As one of the co-founders of Parisian imprint Antinote, Nicolas Motte has helped establish a label where myriad tastes are more than catered for. His own music is defined by the same multifarious instincts. Motte is also one half of graphic design duo Check Morris who, peculiarly enough, were commissioned to produce the artwork for Lily Allen’s first album, a case of take the money and run, judged by what Motte has turned his eye to in recent years.
It’s fortunate that Motte has subsequently focused on the visual identity of Antinote along with his Check Morris partner Mathias Pol. Striking designs which dip into new age, psychedelia, and the iconic aura of retro sci-fi, they’re a fitting representation for a label with such a stylistically fluid roster.
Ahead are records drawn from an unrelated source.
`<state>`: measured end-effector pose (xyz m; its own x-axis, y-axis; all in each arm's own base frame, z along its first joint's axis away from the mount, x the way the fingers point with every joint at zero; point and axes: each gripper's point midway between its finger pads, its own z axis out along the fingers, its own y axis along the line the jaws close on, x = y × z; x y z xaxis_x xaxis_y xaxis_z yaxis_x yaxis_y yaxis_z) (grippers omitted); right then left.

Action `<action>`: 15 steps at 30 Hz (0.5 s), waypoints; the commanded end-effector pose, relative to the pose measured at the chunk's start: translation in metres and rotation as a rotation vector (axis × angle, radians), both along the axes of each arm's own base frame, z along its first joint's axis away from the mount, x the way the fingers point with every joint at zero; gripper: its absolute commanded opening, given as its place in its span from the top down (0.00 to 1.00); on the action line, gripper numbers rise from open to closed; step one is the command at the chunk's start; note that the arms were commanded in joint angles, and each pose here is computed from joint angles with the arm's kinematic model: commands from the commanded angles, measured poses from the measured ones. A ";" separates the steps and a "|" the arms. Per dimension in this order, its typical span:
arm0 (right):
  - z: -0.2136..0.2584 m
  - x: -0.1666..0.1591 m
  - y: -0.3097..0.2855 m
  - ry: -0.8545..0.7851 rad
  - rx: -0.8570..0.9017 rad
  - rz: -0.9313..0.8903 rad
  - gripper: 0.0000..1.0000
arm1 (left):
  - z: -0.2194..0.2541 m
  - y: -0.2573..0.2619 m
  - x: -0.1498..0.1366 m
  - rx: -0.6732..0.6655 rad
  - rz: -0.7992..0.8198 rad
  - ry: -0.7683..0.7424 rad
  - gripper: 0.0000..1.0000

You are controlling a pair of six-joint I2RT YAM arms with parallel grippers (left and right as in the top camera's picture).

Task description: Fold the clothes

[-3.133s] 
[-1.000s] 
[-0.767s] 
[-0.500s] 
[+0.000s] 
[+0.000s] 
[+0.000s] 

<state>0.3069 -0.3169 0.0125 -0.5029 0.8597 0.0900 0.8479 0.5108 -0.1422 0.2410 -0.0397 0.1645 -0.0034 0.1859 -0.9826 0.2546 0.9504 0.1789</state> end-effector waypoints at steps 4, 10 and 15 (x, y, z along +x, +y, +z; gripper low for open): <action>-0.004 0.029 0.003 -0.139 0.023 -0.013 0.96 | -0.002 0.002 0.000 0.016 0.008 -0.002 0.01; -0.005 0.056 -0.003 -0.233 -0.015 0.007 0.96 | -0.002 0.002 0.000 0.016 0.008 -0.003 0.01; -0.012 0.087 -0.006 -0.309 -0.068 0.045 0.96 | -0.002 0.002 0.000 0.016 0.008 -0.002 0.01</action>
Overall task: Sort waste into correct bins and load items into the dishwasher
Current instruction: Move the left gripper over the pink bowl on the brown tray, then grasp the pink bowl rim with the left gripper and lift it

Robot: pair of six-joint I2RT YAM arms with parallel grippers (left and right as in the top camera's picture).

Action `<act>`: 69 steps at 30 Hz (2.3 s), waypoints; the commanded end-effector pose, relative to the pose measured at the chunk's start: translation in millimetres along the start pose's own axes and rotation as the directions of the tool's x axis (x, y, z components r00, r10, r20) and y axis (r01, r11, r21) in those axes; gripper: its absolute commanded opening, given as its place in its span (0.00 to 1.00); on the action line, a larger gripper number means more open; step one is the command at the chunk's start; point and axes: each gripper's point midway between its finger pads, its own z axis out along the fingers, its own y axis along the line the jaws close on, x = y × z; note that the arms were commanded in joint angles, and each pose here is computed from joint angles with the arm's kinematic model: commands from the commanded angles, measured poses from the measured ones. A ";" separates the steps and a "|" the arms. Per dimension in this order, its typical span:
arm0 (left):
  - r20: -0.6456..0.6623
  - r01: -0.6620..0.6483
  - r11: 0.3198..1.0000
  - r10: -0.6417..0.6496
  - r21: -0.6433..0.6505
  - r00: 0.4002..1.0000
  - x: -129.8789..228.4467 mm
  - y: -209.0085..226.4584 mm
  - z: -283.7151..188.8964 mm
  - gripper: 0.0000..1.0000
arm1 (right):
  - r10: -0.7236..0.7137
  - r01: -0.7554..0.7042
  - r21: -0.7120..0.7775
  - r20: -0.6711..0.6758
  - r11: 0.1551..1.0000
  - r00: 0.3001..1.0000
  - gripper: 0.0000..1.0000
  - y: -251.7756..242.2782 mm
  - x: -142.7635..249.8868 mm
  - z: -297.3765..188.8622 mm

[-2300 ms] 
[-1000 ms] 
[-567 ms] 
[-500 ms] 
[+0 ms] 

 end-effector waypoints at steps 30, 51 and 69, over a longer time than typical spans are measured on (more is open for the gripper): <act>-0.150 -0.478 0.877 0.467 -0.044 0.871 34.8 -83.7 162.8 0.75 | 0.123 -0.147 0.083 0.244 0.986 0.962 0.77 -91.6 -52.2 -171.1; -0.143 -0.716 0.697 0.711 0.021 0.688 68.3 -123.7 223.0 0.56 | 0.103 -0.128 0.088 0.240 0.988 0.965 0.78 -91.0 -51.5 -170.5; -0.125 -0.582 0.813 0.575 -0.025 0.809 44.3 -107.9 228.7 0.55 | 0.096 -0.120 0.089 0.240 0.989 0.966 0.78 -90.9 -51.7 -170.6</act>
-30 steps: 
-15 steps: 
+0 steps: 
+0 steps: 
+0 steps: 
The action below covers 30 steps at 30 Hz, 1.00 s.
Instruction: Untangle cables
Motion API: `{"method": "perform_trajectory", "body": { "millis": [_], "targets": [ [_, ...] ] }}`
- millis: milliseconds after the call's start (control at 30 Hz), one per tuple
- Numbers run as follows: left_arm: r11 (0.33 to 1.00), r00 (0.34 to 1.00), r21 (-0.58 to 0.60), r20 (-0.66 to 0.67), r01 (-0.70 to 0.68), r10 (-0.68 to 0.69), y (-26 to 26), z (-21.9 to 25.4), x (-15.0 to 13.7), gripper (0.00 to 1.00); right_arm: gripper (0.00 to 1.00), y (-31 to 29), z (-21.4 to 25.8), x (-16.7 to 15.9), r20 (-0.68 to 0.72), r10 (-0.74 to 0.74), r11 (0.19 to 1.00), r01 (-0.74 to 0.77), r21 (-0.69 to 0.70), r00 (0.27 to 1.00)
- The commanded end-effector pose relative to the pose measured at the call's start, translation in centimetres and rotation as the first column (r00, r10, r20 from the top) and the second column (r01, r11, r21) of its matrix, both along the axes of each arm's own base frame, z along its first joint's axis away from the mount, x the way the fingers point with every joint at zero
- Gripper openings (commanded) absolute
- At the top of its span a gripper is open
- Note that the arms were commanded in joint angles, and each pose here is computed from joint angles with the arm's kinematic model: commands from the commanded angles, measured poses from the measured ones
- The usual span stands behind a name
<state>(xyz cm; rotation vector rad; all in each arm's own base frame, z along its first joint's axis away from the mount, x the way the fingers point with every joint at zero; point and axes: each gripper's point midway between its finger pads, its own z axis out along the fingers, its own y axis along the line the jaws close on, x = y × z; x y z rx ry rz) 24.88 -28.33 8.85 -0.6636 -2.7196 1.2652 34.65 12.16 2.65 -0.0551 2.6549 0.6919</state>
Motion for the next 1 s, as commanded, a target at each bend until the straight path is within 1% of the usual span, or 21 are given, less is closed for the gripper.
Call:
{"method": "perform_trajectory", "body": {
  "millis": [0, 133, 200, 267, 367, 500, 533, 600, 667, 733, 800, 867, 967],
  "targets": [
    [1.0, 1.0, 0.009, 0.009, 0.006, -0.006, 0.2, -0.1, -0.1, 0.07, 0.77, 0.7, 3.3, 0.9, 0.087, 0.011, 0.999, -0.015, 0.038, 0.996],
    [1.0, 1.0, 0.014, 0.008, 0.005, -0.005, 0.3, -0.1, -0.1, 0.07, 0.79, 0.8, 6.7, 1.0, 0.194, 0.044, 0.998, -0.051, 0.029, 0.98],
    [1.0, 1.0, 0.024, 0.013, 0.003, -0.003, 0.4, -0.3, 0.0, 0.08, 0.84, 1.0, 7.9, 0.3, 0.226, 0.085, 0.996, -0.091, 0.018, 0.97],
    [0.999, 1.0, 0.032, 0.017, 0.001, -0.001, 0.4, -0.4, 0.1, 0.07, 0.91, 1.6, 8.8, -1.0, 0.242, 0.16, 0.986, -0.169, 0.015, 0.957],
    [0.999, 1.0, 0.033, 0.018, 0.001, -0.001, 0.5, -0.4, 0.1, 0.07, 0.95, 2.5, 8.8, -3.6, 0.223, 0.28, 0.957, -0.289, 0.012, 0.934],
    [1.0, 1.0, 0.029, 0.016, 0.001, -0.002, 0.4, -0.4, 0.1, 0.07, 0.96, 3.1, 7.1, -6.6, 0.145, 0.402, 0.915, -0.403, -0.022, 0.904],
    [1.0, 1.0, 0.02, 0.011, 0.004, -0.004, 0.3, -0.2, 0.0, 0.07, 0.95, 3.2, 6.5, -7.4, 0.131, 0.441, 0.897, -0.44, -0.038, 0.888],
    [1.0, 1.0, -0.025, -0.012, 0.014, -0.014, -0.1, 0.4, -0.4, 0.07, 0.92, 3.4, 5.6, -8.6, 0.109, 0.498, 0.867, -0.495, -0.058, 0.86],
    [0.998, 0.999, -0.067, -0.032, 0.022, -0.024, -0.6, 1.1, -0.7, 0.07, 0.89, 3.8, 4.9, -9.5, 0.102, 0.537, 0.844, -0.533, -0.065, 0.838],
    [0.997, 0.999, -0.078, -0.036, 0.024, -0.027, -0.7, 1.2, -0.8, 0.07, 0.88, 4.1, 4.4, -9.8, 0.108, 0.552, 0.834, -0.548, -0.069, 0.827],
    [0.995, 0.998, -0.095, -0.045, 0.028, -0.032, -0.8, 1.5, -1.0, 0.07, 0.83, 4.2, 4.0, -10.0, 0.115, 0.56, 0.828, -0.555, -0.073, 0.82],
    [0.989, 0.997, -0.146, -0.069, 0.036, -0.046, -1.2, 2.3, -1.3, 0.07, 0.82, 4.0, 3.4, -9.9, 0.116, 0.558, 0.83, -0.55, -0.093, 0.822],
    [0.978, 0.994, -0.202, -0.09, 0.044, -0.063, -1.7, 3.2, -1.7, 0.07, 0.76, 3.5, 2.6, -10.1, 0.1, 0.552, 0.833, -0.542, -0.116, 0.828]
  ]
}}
Motte’s music on the other hand denotes a similar sensibility to that of Domenique Dumont, who’s antic afro-dub and blithe Balearic pop was released to cult acclaim on Antinote last year. There’s the same sense of happy accidents, carefree trajectories and sparkling touches pervading Motte’s productions, yet substituted for Dumont’s sunnier touchstones are synth futurist explorations which venture into cosmic prog, proto-house and off-key electro boogie.
As with Dumont’s outing on the label, Motte never outstays his welcome. Proceedings are never needlessly prolonged. The title track clocks in at a mere three minutes but Motte manages to convey enough atmosphere and drama for it to take on the significance of a soundtrack theme. With a low end that recalls Colleen’s dub derivations on Captain of None, prickly drum machine rhythms, and crystalline keys that seem to project a vision of some Adriatic idyll, it’s complacently but appealingly lax.
On ICA the robust jack of a Master C & J production meets synth science as immense beaming chords assail the mix, as if simultaneously hammered out on a multitude of synths. Tiger for Breakfast is just as much of a departure from the poise and composure of the albums opening, and the ascendant intensity of its precedent. Otherworldly absorption which opens with field recordings of wildlife bustle – all unpredictable squawks and cackles - it seems to be fixed in a constant skyward gaze. Much of what Motte does in more reflective moments, as in this instance, seems suffused with the melancholically tinged new age wonder of Tangerine Dream’s Love On A Real Train. Vitally though, these passages interlock and cohere with more effervescent stirrings like La figure de Rey which reaches again for the frame of a classic house bassline but repurposes it for an askew form of instrumental boogie where boldly bent keys take centre stage.
Tacotac follows in a similar vein but has more fun doing so. A sportive, insouciant French voice animates the exuberance, one defined by a more indolent but similarly buoyant form of lavish space disco to that of vintage Metro Area, which judged by the undimmed maturation of that material is no more feat. It shows a poppier side to Motte than perhaps expected from 2014’s Rheologia, one that when embraced and indulged fully draws out the kind of sultry, plush music that can act as a soundtrack to the escapism and truancy of an ideal Summer.
With the likes of Dumont and Motte, Antinote are onto something special.